Wer also mit dieser Strategie erfolgreich werden möchte, sollte sich im Internet vorher schlau machen, welche Broker diese überhaupt zulassen und entsprechend schnell die Order ausführen können. Dazu hilft euch unser Forex Broker Vergleich mit Sicherheit weiter.

Wichtig sind zudem niedrige Spreads, denn es geht ja wirklich nur um ganz geringe Kursbewegungen, deren Gewinne bei einem großen Spread letztlich nicht realisierbar sind, weil sie der Spread vernichtet. Ebenfalls sollte darauf geachtet werden, dass es beim Broker keine Requotes gibt.

Bei Dealing-Desk-Brokern, die durch Mensch oder Rechner die Order im Markt ausführen, kann es zu solchen Requotes kommen. Wenn zum Beispiel Währungen gerade stärker gefragt sind, kann es geschehen, dass die Order vom Broker nicht zum angezeigten Preis platziert wird. Er bietet dem Trader dann einen anderen Preis an, der sich schon mal um ein paar Pips unterscheiden kann. Beim Scalping ist dies natürlich sehr schlecht, da es ohnehin ja nur um ganz kleine Marktbewegungen geht. Der optimale Einstieg ist somit nicht mehr gegeben, unter Umständen passiert der Einstieg dann erst sehr nahe an dem Punkt, wo man eigentlich gerne schon wieder den Markt verlassen hätte. Und dann wäre da ja noch der schon genannte Spread. Es gibt aber zahlreiche Broker, welche den Handel ohne diese Requotes anbieten.

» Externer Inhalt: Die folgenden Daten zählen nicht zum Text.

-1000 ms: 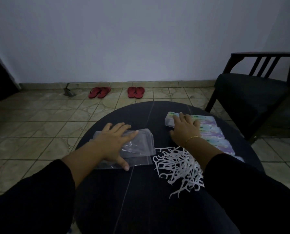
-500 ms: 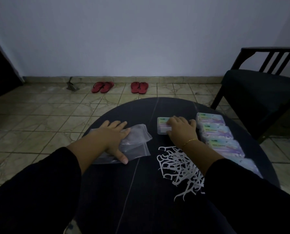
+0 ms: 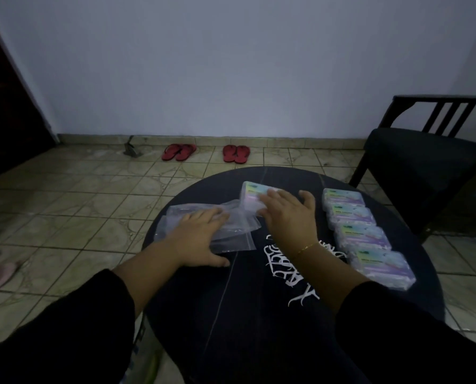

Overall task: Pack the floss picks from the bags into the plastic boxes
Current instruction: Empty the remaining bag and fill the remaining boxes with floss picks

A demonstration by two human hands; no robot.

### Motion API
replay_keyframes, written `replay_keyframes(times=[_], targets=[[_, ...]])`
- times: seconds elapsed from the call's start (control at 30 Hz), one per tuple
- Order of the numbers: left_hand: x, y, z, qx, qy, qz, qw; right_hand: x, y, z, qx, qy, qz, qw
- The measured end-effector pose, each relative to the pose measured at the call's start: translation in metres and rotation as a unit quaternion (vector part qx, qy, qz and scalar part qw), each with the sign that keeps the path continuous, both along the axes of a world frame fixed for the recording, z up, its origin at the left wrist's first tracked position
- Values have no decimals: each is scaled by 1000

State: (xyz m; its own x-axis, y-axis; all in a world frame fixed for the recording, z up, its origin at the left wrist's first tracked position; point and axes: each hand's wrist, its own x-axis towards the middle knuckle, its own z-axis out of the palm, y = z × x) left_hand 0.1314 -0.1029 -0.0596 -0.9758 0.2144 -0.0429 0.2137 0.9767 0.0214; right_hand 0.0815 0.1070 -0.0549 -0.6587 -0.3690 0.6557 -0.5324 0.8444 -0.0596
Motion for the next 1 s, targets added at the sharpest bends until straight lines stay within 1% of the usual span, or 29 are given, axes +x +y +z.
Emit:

Ein ähnliches Problem sind die sogenannten Slippage. Aus dem englischen übersetzt heißt slippage Schlupf oder gleiten bzw. rutschen. Im Grunde ist das nichts anderes als die Requotes, nur dass der Trader hier nicht mehr entscheiden kann, ob er zu dem geänderten Preis auch handeln möchte. Auch dies kann ein Scalper natürlich nicht gebrauchen und sollte solche Order vermeiden.

Mit dem Scalping können erfahrene Trader in volatilen Märkten sehr schnell, sehr viele kleine Gewinntrades realisieren. Doch dies braucht eine Menge Erfahrung, mentale Stärke, Zeit und entsprechende technische Voraussetzungen, sowie einen zuverlässigen Broker. Anfänger sollten diese Strategie unbedingt erst in Demokonten versuchen, um mit dieser anspruchsvollen Strategie genügend Erfahrungen zu sammeln. Denn ohne diese geht es beim Scalping nicht. Wer schnell die richtige Entscheidung treffen muss, der sollte die entsprechenden Chartmuster kennen und auch die verschiedenen Gegebenheiten der Märkte kennen. Die Ausschläge von Aktien verhalten sich oft eben ganz anders, als dies im Forex-Markt der Fall ist. Trotzdem können noch so viele Bücher und Magazine über das Thema gelesen werden, am Besten bleibt es einfach in das kalte Wasser zu springen und sich das Stück vom großen Kuchen aus dem Markt zu schneiden. Aber nochmal, bitte zuerst mit einem Demokonto. Und nun viel Erfolg beim Scalpieren.